Isabel Jonet. Em tempos desesperados precisamos de heróis mas precisamos também de bruxas para queimar nas fogueiras e de criminosos para colocar na cruz. Isabel Jonet está a ser alvo de todas as acusações e campanhas difamatórias, algumas de mesmo muito mau gosto. Isabel Jonet disse coisas acertadas, mas num tom errado. Temos que repensar como vivemos sem dúvida. Mas viver com restrições não pode ser encarado como castigo que temos que pagar. Trata-se de uma consequência, até que possamos de novo, um dia, viver de novo em melhores condições. O facto de ter sido Isabel Jonet, uma dondoca que nunca teve nem terá que fazer contas à bolsa pessoal, e ainda bem para ela, é que levou a que muitos se indignassem. Mas não é pela bitola dos outros que nos devemos medir. Isabel Jonet sabe que há pobreza, sabe que há miséria em Portugal, e cada vez mais. Mas preferiu mudar o discurso do reaprender a viver. Claro que num tom de caridadezinha cristã, que aliás é o tom do Programa de Emergência Social do governo, mas esse sempre foi o tom de Isabel Jonet.
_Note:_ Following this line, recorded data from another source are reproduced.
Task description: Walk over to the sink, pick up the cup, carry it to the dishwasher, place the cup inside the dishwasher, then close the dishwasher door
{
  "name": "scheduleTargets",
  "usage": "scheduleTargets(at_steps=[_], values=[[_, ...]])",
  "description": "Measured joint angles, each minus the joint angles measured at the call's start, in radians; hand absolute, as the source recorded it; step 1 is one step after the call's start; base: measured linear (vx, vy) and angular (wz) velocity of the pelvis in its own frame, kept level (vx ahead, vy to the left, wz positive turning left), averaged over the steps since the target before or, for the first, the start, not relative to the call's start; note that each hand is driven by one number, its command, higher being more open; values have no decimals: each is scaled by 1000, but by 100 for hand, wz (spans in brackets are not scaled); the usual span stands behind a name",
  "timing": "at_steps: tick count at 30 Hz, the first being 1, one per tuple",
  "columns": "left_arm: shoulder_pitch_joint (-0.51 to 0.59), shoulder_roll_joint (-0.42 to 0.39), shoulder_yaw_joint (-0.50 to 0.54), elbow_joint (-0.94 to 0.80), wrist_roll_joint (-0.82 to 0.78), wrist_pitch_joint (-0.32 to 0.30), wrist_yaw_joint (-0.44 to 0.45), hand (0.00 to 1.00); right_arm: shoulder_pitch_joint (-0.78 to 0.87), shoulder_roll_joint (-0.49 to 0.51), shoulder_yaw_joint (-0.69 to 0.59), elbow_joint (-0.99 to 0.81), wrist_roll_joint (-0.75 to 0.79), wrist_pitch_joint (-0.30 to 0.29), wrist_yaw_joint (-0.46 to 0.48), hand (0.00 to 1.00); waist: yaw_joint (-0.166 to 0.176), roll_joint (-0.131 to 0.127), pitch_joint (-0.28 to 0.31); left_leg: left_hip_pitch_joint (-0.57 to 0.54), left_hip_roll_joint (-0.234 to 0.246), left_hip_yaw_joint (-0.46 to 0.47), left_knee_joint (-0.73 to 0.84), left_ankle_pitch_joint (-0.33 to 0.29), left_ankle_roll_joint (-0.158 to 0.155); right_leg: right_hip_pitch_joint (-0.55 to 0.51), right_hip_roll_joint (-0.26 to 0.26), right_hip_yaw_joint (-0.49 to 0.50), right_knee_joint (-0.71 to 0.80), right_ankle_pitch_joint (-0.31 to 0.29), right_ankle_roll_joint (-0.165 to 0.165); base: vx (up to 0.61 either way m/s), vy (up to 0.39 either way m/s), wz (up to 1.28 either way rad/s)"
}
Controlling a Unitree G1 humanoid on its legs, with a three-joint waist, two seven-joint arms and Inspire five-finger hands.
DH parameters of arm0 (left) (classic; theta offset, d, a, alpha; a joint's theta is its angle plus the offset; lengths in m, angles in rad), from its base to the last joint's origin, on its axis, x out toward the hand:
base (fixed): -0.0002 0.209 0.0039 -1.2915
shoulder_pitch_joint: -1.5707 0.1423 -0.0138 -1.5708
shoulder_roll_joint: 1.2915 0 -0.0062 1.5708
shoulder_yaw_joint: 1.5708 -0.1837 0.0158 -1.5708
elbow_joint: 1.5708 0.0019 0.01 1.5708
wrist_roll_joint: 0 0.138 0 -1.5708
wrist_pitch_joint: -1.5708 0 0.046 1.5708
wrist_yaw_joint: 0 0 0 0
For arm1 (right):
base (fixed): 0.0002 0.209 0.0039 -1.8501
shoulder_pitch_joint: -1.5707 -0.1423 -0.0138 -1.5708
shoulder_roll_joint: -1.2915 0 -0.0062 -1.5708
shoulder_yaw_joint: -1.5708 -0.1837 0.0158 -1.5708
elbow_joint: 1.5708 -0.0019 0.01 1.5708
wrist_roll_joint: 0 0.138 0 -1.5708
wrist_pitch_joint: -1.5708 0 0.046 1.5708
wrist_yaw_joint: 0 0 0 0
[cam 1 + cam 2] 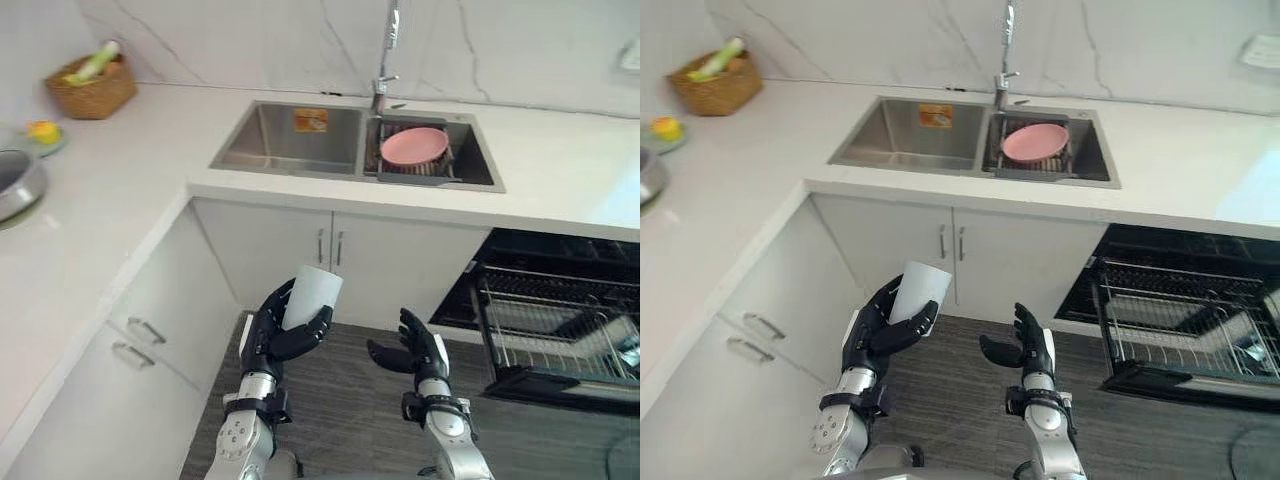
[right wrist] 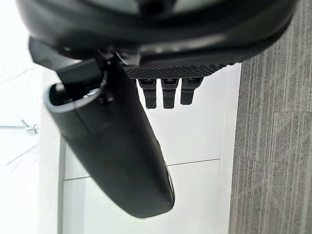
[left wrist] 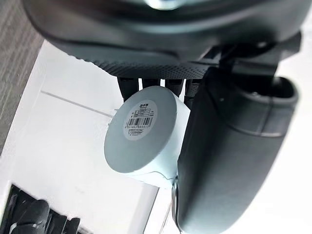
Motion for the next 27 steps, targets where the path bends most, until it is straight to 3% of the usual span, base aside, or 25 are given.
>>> scheduleTargets(at_steps=[1, 2, 3, 4, 7, 8, 9, 10, 11, 14, 17, 18, 19, 21, 22, 24, 25, 26, 27], values=[[-1, 4, 0, 0, 0, 0, 3, 30, -10, 6, 0, 8, -6, 0, 0, 90, -3, -1, 1, 20, -1, 22, -7, -7, 8, -24, -16, -33, 56, -4, 10, 208, 200, -103], [-1, 11, 0, 0, 0, 0, 14, 30, -34, 15, 0, 35, -8, 1, 0, 90, -16, -1, 2, 73, -5, 58, -34, -14, 20, -53, -60, -129, 151, -15, 9, 227, 199, -88], [-5, 10, 4, -1, 1, 0, 21, 30, -50, 19, 0, 51, -11, 1, 0, 90, -16, 3, 0, 125, -3, 89, -67, -16, 23, -77, -102, -228, 212, -33, -22, 177, 134, -84], [-11, 10, 5, -2, 1, -2, 22, 30, -57, 21, 1, 54, -15, 1, -1, 90, -16, 5, -2, 142, 3, 105, -83, -16, 23, -89, -118, -274, 225, -40, -32, 203, 132, -78], [-30, 10, 30, -33, 0, -9, 25, 30, -111, 24, 9, 55, -44, 1, -1, 90, -15, 15, 2, 200, 52, 190, -134, -27, 3, -165, -162, -491, 169, -41, -45, 165, 20, -76], [-31, 10, 37, -35, 0, -9, 27, 30, -116, 24, 11, 55, -47, 1, -2, 90, -16, 14, 2, 210, 58, 202, -137, -29, 1, -171, -163, -520, 137, -35, -48, 239, -60, -78], [-34, 11, 46, -35, 0, -10, 35, 30, -119, 24, 11, 51, -49, 1, -4, 90, -22, 8, -2, 228, 64, 220, -136, -34, -7, -173, -145, -543, 35, 26, -62, 224, -77, -53], [-36, 13, 47, -39, 0, -11, 38, 30, -113, 22, 11, 38, -50, 1, -10, 90, -28, -11, -11, 240, 56, 221, -131, -49, -32, -168, -134, -528, -48, 155, -83, 256, -82, -53], [-45, -4, 40, -25, 1, -12, 40, 30, -106, 2, 8, 20, -58, 0, -15, 90, -35, 31, -5, 262, 85, 214, -125, -84, -64, -153, -101, -516, -52, 176, -77, 217, -43, -39], [-62, -34, 24, -24, 2, -13, 40, 30, -65, -31, -13, -33, -68, 0, -28, 90, -47, 68, -2, 280, 121, 200, -119, -83, -65, -110, -42, -505, -115, 173, -80, 244, -64, -31], [-94, -39, 18, -15, 22, -13, 33, 30, -31, -36, -47, -69, -68, 0, -38, 90, -60, 76, 7, 235, 174, 161, 89, -59, -77, -24, 7, -495, -192, 172, -82, 185, -64, -17], [-97, -38, 21, -10, 22, -14, 33, 30, -21, -40, -48, -86, -66, 0, -41, 90, -59, 80, 10, 209, 191, 155, 187, -24, -74, 8, 17, -481, -216, 172, -82, 186, -26, -36], [-97, -38, 24, 2, 22, -16, 34, 30, -4, -40, -47, -119, -66, -1, -45, 90, -53, 81, 16, 174, 200, 134, 314, 52, -69, 56, 20, -460, -250, 174, -84, 216, -11, -52], [-99, -33, 22, 9, 22, -17, 35, 30, 1, -37, -50, -155, -65, -6, -50, 90, -41, 78, 21, 108, 183, 71, 384, -16, -84, 85, 14, -433, -280, 175, -83, 197, 27, -42], [-103, -36, 19, 9, 22, -17, 34, 30, -9, -37, -50, -167, -64, -8, -54, 90, -38, 72, 25, 56, 152, 31, 349, -65, -78, 92, 2, -420, -288, 177, -80, 147, 54, -28], [-103, -36, 17, 10, 22, -16, 36, 30, -18, -33, -49, -171, -63, -12, -54, 90, -21, 63, 35, 12, 86, -38, 222, -91, -80, 109, -21, -389, -299, 180, -74, 168, 117, -45], [-103, -36, 14, 10, 22, -16, 40, 30, -16, -34, -49, -171, -63, -12, -54, 90, -13, 61, 36, -3, 45, -101, 106, -80, -88, 119, -31, -371, -301, 180, -65, 179, 219, -60], [-103, -37, 15, 7, 22, -17, 46, 30, -15, -36, -47, -172, -63, -13, -54, 90, -11, 85, 31, 2, 30, -154, -37, 20, -90, 130, -22, -349, -299, 173, -39, 182, 258, -63], [-104, -34, 12, 8, 22, -18, 54, 30, -15, -34, -45, -163, -62, -14, -53, 90, -8, 89, 37, 18, 32, -148, -37, 82, -71, 146, -14, -322, -298, 162, -19, 161, 210, -51]])
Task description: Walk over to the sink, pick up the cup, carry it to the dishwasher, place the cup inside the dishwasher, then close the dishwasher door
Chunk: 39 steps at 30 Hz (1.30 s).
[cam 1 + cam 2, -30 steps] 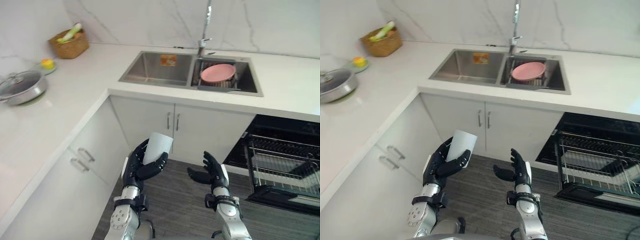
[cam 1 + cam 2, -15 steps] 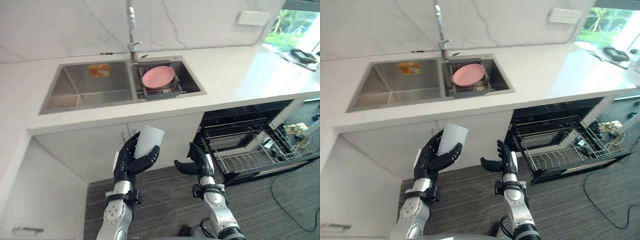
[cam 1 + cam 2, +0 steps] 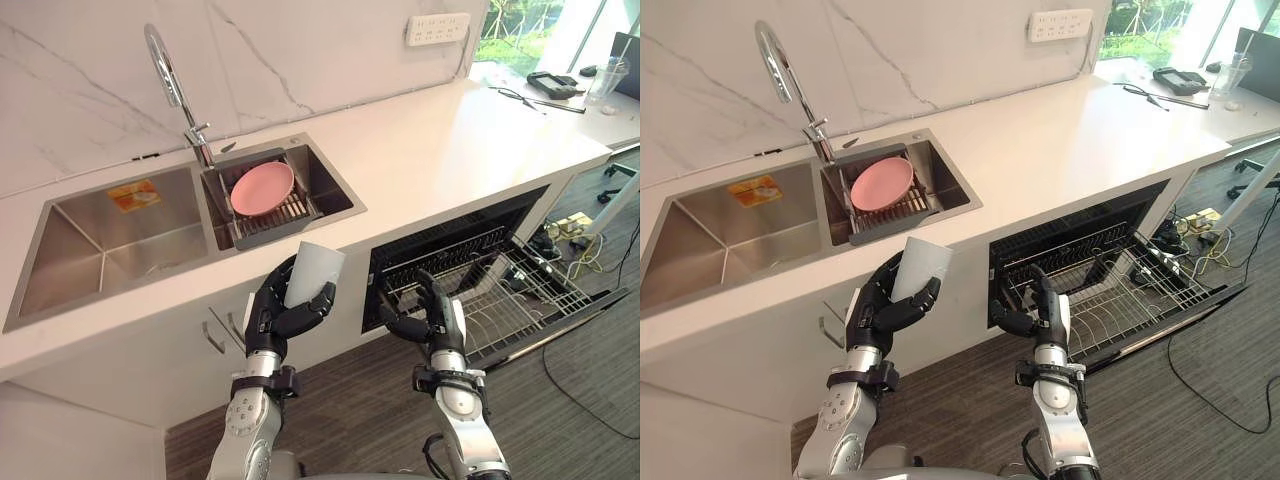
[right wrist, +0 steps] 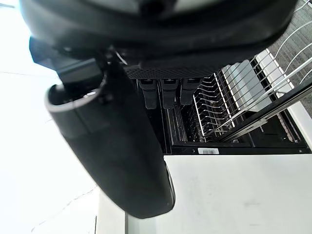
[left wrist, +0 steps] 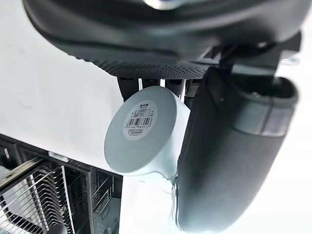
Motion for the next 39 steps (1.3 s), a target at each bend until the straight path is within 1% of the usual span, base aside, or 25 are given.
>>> scheduleTargets(at_steps=[1, 2, 3, 4, 8, 13, 16, 20, 21, 25, 30, 35, 39], values=[[2, 12, 0, 0, 0, -1, 7, 30, 8, 11, 2, -1, 5, 1, 0, 90, -3, -15, -1, 20, -10, 8, -21, -1, 3, 5, -16, 16, -1, 1, 2, 129, 149, -28], [0, 18, 2, 0, 0, -1, 9, 30, 9, 19, 3, -1, 6, 1, 1, 90, -9, -24, -2, 24, -20, 11, -32, 2, 9, 4, -26, 22, -2, 0, 3, 119, 172, -12], [-3, 27, -2, -3, 0, -3, 5, 30, 9, 30, 2, -2, 17, 1, 3, 90, -14, -39, -4, 37, -40, 29, -66, 12, 25, -6, -51, 43, -1, 0, 3, 117, 194, -16], [-3, 32, -16, -10, 0, -4, 5, 30, 9, 32, -1, -3, 22, 1, 7, 90, -7, -44, -2, 53, -50, 43, -83, 18, 34, -8, -59, 55, -1, 0, 3, 92, 158, -21], [-3, 33, -33, -11, 3, -4, 5, 30, 9, 36, 0, -14, 26, 1, 23, 90, -11, -50, -2, 93, -73, 71, -137, 29, 51, -7, -83, 94, -4, 2, 6, 50, 82, -18], [4, 35, -32, -34, 19, -3, 7, 30, 27, 41, 9, -58, 26, 1, 28, 90, -10, -65, -7, 103, -70, 104, -166, 35, 53, -15, -81, 129, -31, 13, 25, 11, 4, -20], [7, 34, -40, -64, 21, -3, 7, 30, 54, 42, 8, -92, 31, 0, 32, 90, -13, -71, -9, 116, -70, 119, -180, 36, 52, -14, -78, 145, -36, 16, 27, -2, -6, -15], [7, 35, -40, -92, 52, -4, 11, 30, 90, 49, 17, -135, 64, -3, 48, 90, -16, -87, -19, 137, -70, 129, -206, 43, 49, -7, -76, 156, -46, 20, 29, 0, -13, -12], [7, 36, -34, -92, 59, -4, 19, 30, 93, 49, 33, -152, 78, -6, 55, 90, -15, -90, -21, 150, -68, 145, -217, 45, 48, -6, -75, 172, -47, 22, 32, -3, -7, -23], [4, 36, -28, -92, 82, -3, 39, 30, 116, 53, 57, -220, 119, -25, 80, 90, -17, -92, -22, 168, -68, 165, -233, 48, 50, -6, -76, 192, -48, 26, 33, -12, 8, -19], [-1, 43, -14, -92, 129, -3, 57, 30, 123, 55, 87, -265, 204, -47, 115, 90, -32, -107, -33, 186, -70, 180, -252, 53, 52, -5, -76, 206, -50, 31, 32, -10, 12, -9], [-39, 55, -9, -86, 148, -3, 77, 30, 123, 44, 118, -318, 251, -56, 139, 90, -35, -107, -34, 194, -70, 206, -265, 57, 54, -6, -77, 230, -70, 48, 36, -22, 17, -15], [-67, 57, -10, -76, 174, -3, 80, 30, 121, 33, 138, -326, 280, -69, 147, 90, -37, -107, -35, 198, -71, 211, -270, 60, 56, -8, -78, 233, -71, 50, 38, -22, 9, -5]])
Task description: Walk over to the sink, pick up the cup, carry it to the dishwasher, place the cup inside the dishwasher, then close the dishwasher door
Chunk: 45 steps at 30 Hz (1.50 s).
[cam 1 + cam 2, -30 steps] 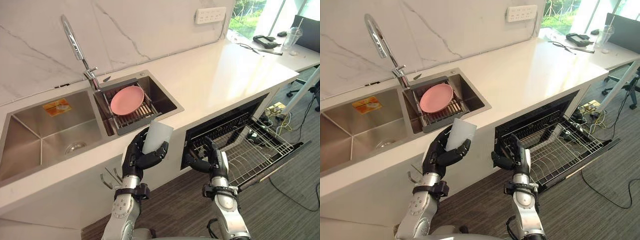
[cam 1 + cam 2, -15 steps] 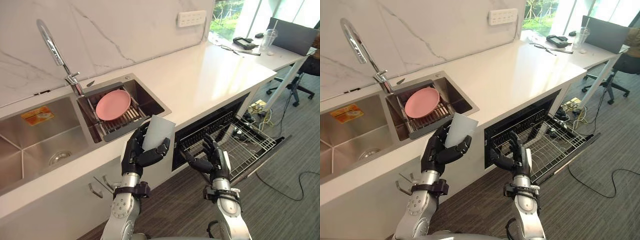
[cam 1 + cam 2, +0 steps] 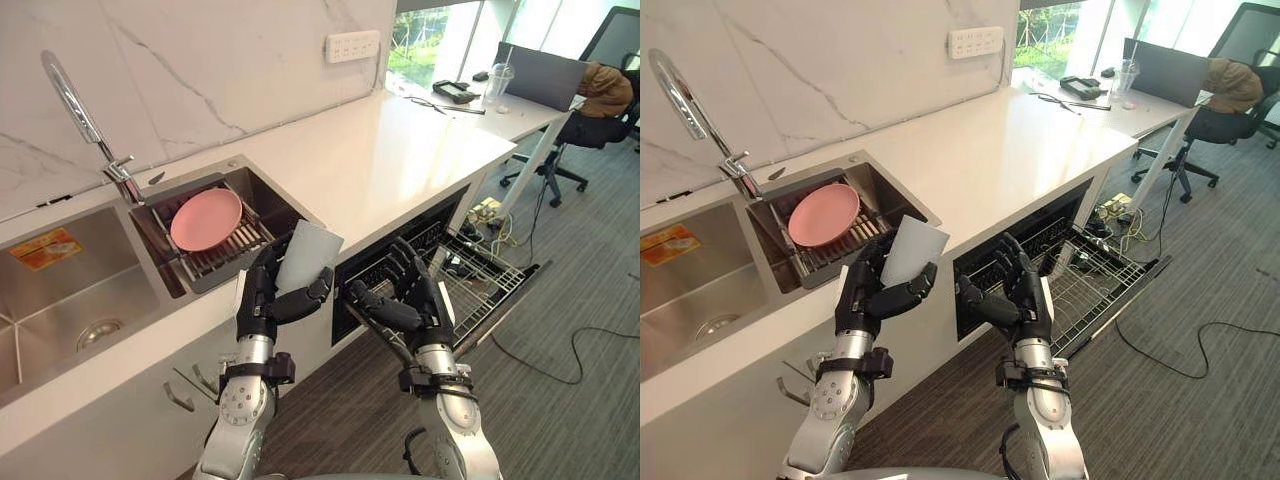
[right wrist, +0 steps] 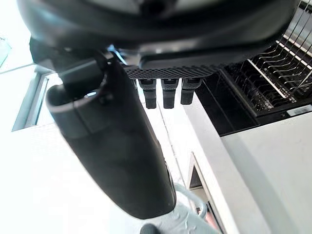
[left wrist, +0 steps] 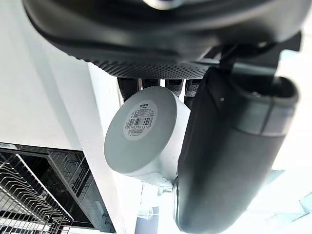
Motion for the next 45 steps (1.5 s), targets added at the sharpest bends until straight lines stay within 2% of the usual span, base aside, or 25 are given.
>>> scheduleTargets(at_steps=[10, 19, 26, 36, 45], values=[[-20, -2, 1, 90, -1, 0, 48, 30, -4, -11, 51, -12, 152, -6, 13, 90, -8, 1, -26, 1, -1, 0, -23, 11, -2, -3, 2, 1, -14, 3, 4, -1, 0, 0], [-32, -5, -21, 128, -3, 1, 47, 30, -32, -10, 91, -29, 307, -33, 14, 90, -14, 1, -31, 3, -8, -10, -54, 33, -1, -8, -1, -8, -15, 6, 4, -12, -1, 4], [-35, -7, -102, 128, -5, 1, 35, 30, -41, -9, 108, -29, 303, -38, 9, 90, -21, 1, -33, 5, -18, -14, -92, 61, 3, -19, -6, -12, -17, 14, 5, -4, 0, 0], [-51, 2, -153, 121, 1, 1, 37, 30, -40, -11, 107, -26, 254, -47, -28, 90, -25, 5, -50, 16, -22, -15, -145, 96, 2, -33, -6, -17, -17, 17, 5, -14, -4, 0], [-96, 23, -209, 111, 85, 1, 41, 30, -39, -27, 116, -5, 242, -53, -50, 90, -28, 6, -60, 28, -25, -19, -173, 115, 2, -33, -6, -20, -18, 17, 5, 0, 0, 0]])
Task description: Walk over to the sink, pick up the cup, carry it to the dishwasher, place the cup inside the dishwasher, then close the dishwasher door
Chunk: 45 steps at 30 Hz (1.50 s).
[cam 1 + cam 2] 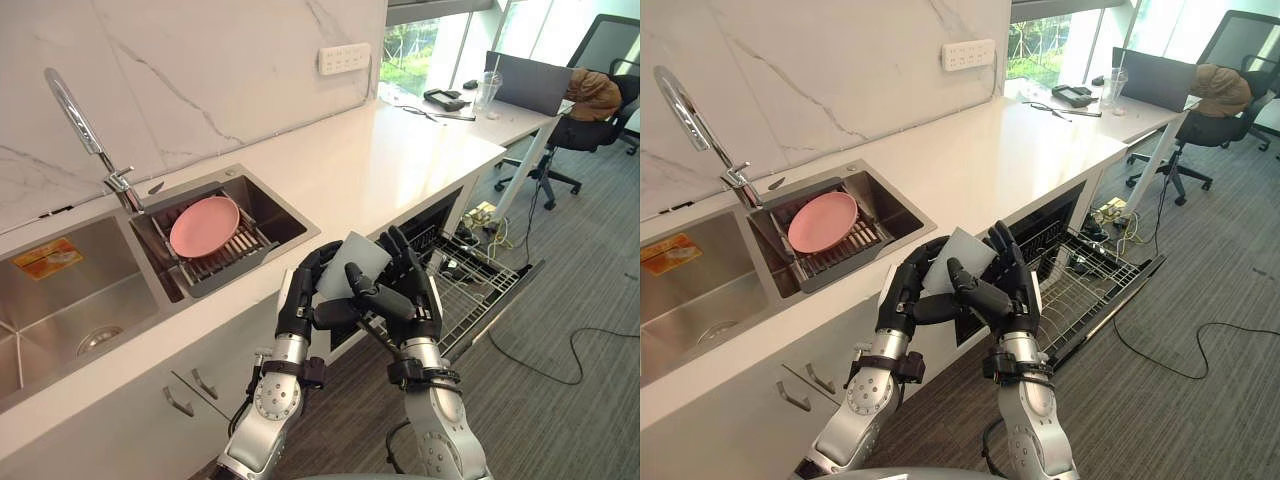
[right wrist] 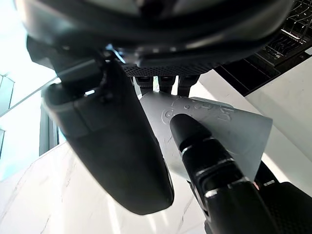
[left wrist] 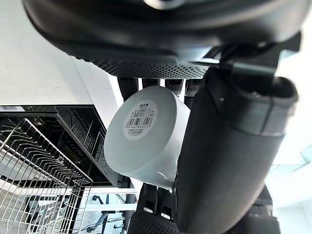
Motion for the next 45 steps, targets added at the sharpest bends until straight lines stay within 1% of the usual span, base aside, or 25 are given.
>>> scheduleTargets(at_steps=[2, 10, 15, 18, 19, 24, 27, 30, 38, 39, 45], values=[[-10, 0, -10, 0, 24, 0, 10, 30, 1, -2, 1, 0, 1, 0, -5, 90, 0, 0, 0, 2, -1, -4, -9, 5, -1, -2, 0, -3, -2, 0, 0, -34, -13, 4], [-11, 1, -25, 0, 33, 0, 26, 30, 1, -11, 17, 0, 11, -7, -28, 90, 0, -1, -4, 2, -1, -10, -13, 8, -2, 0, 0, -10, -8, 0, 0, -3, -5, 1], [-14, 1, -41, 0, 33, 1, 43, 30, 1, -18, 22, 0, 56, -10, -35, 90, 0, -1, -28, 2, -1, -14, -17, 9, -2, 3, 1, -14, -12, 0, 0, 0, 0, 0], [-17, 2, -46, 0, 33, 1, 47, 30, 1, -19, 30, 0, 74, -18, -47, 90, 0, -2, -28, 3, -1, -16, -19, 12, -2, 4, 1, -14, -12, 0, 0, -6, -4, 1], [-17, 3, -49, 0, 32, 1, 50, 30, 1, -19, 36, 0, 89, -21, -54, 30, 0, -2, -29, 3, -1, -17, -23, 15, -3, 4, 1, -15, -12, 0, 0, -31, -15, 4], [-18, 6, -57, 0, 12, -1, 61, 30, -1, -19, 39, 1, 104, -22, -86, 30, 3, -4, -30, 8, -1, -22, -40, 28, -3, 2, 2, -18, -12, 0, 0, -19, -11, 2], [-18, 15, -77, 0, -6, -12, 61, 30, -7, -20, 21, 2, 128, -26, -116, 30, 5, -9, -33, 8, -2, -22, -41, 28, -3, 2, 2, -18, -12, 0, 0, 0, 0, 0], [-19, 22, -80, 0, -14, -13, 61, 30, -10, -31, 16, 1, 143, -38, -116, 30, 3, -14, -36, 8, -1, -22, -42, 28, -3, 2, 2, -18, -12, 0, 0, 0, 0, 0], [-31, 31, -81, 1, -24, -18, 63, 30, -27, -30, 17, 1, 162, -38, -116, 30, 5, -19, -37, 4, -2, -24, -42, 28, -3, 3, 2, -19, -11, 0, 1, 0, 0, 0], [-31, 31, -81, 1, -24, -19, 64, 90, -28, -30, 17, 1, 162, -38, -116, 30, 5, -19, -36, 4, -2, -24, -42, 28, -3, 3, 2, -19, -11, 1, 1, 0, 0, 0], [-29, 33, -91, 1, -24, -19, 63, 90, -53, -24, 16, 0, 159, -38, -113, 30, 4, -21, -35, 4, -1, -24, -42, 28, -3, 3, 2, -19, -10, 0, 1, 0, 0, 0]])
Há que moderar a sensibilidade à flor da pele e retirar o que é bom de retirar, discernir o trigo do joio do que é dito.

Convenção do Bloco de Esquerda. É triste e lamentável ver gente do PS e do PSD no Facebook a gozarem com o BE. Uns dizem que não são um partido a sério e não são para ser levados a sério (esta atitude de condescendência já provou ser errada por várias vezes ao longo da História), outros dizem que a Convenção mostrou porque é que o consumo de produtos de higiene pessoal diminuiu em Portugal. Enfim, MRPP, meninos rabinos que pintam paredes? Eles ou os outros?